Haptic feedback gives Burkhart more control over his hand movements, as well as the ability to feel the correct amount of pressure to use when lifting different objects, such as a Styrofoam cup, which requires a lighter grip than a heavier ceramic coffee mug. This is also the first BCI that can manage restoration of movement and sense of touch at the same time.

“Instead of his will controlling the grip of the hand, and his movement being thought for many seconds, which can be exhausting, we had residual tactile signals from the brain that were working their way past the spinal cord injury to control the magnitude of this grip. ” Ganzer said. “This allows you to look away from your hands, not having to think about movement, to be able to multitask.” The stimulation cuffs are cumbersome to put on and take off and are also a bit messy, as the electrode links need to stick to the skin.
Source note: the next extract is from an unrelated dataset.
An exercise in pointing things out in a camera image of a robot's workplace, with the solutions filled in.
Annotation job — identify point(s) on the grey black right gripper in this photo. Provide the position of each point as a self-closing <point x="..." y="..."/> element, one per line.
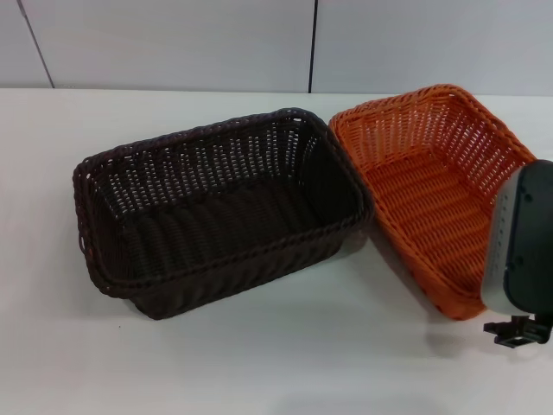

So the researchers also developed a more aesthetically pleasing fabric cover, which is now being tested in clinical studies.

Finally, the team would like to build a version of the system that works just as well at home as it does in the lab and can be controlled by a tablet rather than a desktop computer. According to Ganzer, they have successfully miniaturized the required electronic components to an order of magnitude, making it now portable (about the size of a VHS tape) and mountable in a wheelchair. Burkhart has already been able to use the system as part of his daily routine at home.

Ganzer and his team hope that other people with spinal cord injuries can also benefit from their system, especially since Burkhart’s injury is so severe. “This subperceptual tactile signal is present in many patients,” he said. “Others are likely to have a less serious injury and therefore more reserve nerve fiber tissue.”

DOI: Cell2020. 10.1016 / j.cell.2020.03.054 (About DOIs).